WORK ORDER: Transcribe exactly each line of the entries, from the opening line to the line with "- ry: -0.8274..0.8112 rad", with both of those lines included.

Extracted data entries

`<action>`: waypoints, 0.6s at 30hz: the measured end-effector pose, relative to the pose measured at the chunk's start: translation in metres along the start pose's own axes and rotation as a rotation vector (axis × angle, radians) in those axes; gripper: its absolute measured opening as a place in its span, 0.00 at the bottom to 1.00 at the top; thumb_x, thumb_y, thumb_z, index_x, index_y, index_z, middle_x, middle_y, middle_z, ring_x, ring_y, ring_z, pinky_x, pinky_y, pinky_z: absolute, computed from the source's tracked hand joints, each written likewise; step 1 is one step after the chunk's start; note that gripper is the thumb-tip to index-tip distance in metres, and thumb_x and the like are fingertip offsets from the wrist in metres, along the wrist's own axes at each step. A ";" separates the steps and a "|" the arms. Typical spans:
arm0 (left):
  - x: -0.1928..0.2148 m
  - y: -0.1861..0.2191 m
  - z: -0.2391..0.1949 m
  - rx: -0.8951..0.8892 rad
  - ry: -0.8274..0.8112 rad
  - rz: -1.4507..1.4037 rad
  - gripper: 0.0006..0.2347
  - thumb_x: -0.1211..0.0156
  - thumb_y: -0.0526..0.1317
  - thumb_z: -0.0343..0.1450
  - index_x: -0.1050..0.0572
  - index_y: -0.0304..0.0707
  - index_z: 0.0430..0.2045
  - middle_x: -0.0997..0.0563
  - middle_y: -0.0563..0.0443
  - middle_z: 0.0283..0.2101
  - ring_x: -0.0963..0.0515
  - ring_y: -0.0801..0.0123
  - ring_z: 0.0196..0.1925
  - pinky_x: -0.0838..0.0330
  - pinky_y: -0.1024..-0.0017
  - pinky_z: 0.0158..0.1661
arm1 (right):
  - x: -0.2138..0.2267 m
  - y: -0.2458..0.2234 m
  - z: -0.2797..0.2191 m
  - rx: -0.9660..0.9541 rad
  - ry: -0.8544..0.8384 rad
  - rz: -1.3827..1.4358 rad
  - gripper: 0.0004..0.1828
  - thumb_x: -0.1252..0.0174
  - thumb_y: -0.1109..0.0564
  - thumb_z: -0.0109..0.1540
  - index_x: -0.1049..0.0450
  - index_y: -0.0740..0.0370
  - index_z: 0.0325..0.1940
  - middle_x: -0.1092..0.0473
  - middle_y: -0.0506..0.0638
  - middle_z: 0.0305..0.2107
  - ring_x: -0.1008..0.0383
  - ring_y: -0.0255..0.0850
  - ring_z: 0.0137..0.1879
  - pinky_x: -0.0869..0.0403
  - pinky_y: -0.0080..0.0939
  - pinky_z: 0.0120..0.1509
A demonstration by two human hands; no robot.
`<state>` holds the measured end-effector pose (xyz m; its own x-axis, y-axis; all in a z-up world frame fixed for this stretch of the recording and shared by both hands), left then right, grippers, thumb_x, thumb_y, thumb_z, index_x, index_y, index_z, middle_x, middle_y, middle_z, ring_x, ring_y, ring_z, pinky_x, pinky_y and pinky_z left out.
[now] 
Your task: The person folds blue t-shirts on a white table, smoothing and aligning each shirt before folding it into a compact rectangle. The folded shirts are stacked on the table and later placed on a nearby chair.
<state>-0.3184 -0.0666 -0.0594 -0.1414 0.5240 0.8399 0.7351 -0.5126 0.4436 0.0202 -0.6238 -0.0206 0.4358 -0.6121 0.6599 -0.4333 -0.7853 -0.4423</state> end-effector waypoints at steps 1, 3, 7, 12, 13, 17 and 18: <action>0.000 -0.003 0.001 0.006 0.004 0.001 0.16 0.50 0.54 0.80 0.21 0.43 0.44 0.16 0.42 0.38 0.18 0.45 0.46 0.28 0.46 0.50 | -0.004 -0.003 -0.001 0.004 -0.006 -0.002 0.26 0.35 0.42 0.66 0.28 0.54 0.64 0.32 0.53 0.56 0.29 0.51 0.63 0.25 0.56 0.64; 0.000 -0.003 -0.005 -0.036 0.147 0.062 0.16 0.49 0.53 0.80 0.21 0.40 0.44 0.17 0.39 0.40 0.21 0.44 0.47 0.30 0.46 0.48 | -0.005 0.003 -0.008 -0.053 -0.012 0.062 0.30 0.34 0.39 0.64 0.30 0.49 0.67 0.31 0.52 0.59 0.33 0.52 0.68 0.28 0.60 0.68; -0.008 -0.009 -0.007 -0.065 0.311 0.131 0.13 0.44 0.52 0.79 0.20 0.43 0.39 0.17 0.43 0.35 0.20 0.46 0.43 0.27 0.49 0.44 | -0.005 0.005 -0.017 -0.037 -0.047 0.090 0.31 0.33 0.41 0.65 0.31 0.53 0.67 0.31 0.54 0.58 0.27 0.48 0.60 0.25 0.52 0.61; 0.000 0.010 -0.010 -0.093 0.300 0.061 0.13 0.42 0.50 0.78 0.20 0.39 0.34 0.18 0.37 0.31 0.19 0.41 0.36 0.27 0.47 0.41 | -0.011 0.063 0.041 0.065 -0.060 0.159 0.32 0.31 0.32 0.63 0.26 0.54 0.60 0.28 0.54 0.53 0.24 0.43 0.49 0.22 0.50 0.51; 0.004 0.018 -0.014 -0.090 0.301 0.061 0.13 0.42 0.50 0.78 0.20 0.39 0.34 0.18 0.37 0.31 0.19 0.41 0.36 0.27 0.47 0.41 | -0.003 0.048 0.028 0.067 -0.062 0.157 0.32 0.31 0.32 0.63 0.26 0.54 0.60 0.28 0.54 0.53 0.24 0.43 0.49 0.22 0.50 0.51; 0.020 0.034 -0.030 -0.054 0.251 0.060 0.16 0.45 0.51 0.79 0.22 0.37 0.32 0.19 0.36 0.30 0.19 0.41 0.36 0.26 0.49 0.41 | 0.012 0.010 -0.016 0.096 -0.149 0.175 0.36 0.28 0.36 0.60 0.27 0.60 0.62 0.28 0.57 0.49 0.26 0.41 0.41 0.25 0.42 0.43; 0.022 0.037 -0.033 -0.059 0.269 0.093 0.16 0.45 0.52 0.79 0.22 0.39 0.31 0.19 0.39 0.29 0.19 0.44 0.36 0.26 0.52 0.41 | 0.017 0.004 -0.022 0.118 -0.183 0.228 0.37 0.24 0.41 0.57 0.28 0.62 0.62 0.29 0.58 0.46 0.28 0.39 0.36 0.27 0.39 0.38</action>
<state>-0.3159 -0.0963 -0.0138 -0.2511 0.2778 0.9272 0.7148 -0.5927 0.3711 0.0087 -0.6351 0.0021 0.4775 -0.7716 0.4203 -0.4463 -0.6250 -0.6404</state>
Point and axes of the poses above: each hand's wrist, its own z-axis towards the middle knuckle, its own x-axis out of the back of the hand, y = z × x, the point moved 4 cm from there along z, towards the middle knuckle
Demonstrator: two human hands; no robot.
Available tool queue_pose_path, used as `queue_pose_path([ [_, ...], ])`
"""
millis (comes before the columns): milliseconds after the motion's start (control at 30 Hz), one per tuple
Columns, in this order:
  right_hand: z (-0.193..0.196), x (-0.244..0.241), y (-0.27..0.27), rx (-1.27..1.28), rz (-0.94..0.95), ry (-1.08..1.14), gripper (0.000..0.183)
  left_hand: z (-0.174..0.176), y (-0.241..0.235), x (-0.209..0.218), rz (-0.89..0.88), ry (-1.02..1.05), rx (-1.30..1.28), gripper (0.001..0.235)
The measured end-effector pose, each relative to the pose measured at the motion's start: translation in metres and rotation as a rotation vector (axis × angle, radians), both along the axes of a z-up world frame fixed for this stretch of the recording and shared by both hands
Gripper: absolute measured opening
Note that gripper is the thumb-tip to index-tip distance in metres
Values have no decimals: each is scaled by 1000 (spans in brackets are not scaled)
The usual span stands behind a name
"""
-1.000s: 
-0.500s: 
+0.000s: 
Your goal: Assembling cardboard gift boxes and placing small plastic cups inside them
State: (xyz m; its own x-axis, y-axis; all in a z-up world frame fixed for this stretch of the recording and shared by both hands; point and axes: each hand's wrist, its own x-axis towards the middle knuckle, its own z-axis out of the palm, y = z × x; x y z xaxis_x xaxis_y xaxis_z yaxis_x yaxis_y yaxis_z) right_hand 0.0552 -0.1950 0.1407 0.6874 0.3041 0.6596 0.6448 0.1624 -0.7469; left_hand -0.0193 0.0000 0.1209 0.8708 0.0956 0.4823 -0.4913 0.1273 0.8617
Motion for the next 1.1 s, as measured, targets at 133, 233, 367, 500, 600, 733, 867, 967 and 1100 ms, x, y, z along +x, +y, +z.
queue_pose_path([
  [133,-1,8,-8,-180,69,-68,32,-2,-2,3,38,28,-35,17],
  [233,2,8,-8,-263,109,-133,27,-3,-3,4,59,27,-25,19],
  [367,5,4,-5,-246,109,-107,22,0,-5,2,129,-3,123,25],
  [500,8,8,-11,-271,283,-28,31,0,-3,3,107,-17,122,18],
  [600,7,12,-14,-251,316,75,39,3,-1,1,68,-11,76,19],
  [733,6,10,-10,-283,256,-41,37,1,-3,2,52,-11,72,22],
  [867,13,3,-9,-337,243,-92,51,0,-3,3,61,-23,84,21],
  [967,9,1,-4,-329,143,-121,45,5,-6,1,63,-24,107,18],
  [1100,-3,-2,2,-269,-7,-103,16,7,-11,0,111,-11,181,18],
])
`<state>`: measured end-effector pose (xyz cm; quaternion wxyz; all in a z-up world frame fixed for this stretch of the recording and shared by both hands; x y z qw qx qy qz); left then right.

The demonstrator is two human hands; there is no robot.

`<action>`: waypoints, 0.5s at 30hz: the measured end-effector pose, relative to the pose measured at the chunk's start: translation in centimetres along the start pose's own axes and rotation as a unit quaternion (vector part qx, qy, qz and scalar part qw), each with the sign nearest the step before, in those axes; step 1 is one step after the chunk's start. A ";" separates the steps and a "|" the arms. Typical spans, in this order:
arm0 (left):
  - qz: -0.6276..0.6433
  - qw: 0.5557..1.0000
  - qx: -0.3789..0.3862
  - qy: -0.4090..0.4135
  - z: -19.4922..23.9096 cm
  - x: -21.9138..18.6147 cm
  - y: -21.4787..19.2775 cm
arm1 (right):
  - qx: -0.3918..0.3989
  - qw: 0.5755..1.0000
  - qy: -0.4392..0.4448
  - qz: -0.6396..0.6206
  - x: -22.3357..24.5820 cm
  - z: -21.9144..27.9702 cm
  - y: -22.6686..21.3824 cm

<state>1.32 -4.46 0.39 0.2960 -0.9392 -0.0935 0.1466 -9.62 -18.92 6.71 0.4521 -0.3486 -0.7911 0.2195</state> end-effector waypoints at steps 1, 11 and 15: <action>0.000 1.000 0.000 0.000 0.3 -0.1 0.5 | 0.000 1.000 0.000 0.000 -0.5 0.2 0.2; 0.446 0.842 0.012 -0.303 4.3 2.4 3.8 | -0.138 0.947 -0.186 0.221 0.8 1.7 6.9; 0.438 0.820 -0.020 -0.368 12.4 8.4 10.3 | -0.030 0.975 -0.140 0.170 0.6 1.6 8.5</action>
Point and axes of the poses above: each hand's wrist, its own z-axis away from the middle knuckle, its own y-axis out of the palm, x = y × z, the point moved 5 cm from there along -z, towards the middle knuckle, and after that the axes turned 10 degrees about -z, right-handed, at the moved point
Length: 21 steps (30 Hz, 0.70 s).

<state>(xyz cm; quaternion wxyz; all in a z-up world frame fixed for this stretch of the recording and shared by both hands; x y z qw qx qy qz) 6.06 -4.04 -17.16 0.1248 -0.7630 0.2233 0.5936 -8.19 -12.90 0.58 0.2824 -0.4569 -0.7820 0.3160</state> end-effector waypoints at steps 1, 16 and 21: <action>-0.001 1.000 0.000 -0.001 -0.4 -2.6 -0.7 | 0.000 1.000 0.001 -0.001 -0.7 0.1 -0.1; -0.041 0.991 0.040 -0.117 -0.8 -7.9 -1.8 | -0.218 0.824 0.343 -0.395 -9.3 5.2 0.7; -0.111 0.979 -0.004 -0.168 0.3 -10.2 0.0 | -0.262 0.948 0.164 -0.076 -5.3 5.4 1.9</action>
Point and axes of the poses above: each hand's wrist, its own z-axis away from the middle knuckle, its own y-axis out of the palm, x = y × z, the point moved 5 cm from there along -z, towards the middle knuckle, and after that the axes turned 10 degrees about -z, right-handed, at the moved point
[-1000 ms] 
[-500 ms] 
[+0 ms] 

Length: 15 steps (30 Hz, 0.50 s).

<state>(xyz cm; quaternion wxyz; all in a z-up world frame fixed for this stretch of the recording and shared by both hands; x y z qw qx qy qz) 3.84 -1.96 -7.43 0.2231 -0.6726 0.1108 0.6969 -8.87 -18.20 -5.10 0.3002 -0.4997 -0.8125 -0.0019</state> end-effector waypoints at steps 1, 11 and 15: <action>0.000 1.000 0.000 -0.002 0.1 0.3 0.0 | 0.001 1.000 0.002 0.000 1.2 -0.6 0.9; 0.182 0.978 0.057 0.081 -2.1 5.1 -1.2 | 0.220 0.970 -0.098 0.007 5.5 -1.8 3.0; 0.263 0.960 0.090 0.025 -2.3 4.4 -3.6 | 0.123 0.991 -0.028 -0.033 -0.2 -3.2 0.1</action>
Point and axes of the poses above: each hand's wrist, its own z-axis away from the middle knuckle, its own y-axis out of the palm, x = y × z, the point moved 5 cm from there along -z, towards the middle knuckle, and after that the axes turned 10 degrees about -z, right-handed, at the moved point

REPLY:
`<action>`: waypoints, 0.6s at 30hz: the measured end-effector pose, relative to the pose measured at the chunk's start: translation in metres along the start pose's own axes and rotation as a rotation vector (axis × angle, radians) in those axes; gripper: its absolute measured opening as a place in its span, 0.00 at the bottom to 1.00 at the top; thumb_x, thumb_y, thumb_z, index_x, index_y, index_z, middle_x, middle_y, middle_z, ring_x, ring_y, ring_z, pinky_x, pinky_y, pinky_z: absolute, computed from the source's tracked hand joints, each written likewise; step 1 is one step after the chunk's start; note that gripper is the thumb-tip to index-tip distance in metres, and thumb_x and the like are fingertip offsets from the wrist in metres, along the wrist's own axes at each step. A ";" separates the steps and a "|" the arms. Typical spans:
arm0 (left):
  - x: -0.1928..0.2148 m
  - y: -0.1861..0.2191 m
  - z: -0.2391..0.1949 m
  - rx: -0.8951..0.8892 rad
  - ry: -0.8274..0.8112 rad

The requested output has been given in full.